*** Raw data ***

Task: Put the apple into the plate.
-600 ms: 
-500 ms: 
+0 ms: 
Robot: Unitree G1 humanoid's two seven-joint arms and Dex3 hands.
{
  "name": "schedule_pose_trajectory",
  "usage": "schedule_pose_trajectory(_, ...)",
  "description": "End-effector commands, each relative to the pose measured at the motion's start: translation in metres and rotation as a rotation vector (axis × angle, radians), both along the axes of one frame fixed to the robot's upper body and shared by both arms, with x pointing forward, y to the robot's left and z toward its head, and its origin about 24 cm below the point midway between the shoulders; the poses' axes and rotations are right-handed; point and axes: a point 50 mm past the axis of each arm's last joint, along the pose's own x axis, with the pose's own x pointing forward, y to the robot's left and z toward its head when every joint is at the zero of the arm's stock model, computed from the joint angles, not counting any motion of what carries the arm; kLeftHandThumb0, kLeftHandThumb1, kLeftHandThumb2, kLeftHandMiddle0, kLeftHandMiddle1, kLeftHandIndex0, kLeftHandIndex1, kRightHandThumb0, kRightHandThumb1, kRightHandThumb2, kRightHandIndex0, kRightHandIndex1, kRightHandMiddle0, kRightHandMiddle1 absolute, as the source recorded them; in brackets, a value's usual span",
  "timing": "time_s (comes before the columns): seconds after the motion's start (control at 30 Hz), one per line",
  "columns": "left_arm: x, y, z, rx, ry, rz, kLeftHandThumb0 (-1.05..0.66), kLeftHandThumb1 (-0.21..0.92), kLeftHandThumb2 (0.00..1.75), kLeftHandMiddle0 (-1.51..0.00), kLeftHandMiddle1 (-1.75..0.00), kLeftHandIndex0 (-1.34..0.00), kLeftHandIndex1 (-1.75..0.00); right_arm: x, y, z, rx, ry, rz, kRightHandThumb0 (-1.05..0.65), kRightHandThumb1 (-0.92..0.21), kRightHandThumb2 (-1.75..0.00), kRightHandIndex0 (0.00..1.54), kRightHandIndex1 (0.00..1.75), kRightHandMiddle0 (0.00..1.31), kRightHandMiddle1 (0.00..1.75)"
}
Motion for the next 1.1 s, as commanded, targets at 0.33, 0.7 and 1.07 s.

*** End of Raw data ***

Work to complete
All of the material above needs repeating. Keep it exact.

Reply to the task
Task: Put the apple into the plate.
-600 ms: 
-500 ms: 
+0 ms: 
Robot: Unitree G1 humanoid's two seven-joint arms and Dex3 hands.
{
  "name": "schedule_pose_trajectory",
  "usage": "schedule_pose_trajectory(_, ...)",
  "description": "End-effector commands, each relative to the pose measured at the motion's start: translation in metres and rotation as a rotation vector (axis × angle, radians), both along the axes of one frame fixed to the robot's upper body and shared by both arms, with x pointing forward, y to the robot's left and z toward its head, and its origin about 24 cm below the point midway between the shoulders; the poses' axes and rotations are right-handed; point and axes: a point 50 mm past the axis of each arm's last joint, along the pose's own x axis, with the pose's own x pointing forward, y to the robot's left and z toward its head when every joint is at the zero of the arm's stock model, computed from the joint angles, not counting any motion of what carries the arm; kLeftHandThumb0, kLeftHandThumb1, kLeftHandThumb2, kLeftHandMiddle0, kLeftHandMiddle1, kLeftHandIndex0, kLeftHandIndex1, kRightHandThumb0, kRightHandThumb1, kRightHandThumb2, kRightHandIndex0, kRightHandIndex1, kRightHandMiddle0, kRightHandMiddle1 absolute, as the source recorded them; in brackets, a value's usual span",
  "timing": "time_s (comes before the columns): seconds after the motion's start (control at 30 Hz), one per line",
  "columns": "left_arm: x, y, z, rx, ry, rz, kLeftHandThumb0 (-1.05..0.66), kLeftHandThumb1 (-0.21..0.92), kLeftHandThumb2 (0.00..1.75), kLeftHandMiddle0 (-1.51..0.00), kLeftHandMiddle1 (-1.75..0.00), kLeftHandIndex0 (-1.34..0.00), kLeftHandIndex1 (-1.75..0.00); right_arm: x, y, z, rx, ry, rz, kRightHandThumb0 (-1.05..0.65), kRightHandThumb1 (-0.92..0.21), kRightHandThumb2 (-1.75..0.00), kRightHandIndex0 (0.00..1.54), kRightHandIndex1 (0.00..1.75), kRightHandMiddle0 (0.00..1.31), kRightHandMiddle1 (0.00..1.75)"
}
Motion for the next 1.1 s, as commanded, targets at 0.33, 0.7 and 1.07 s.

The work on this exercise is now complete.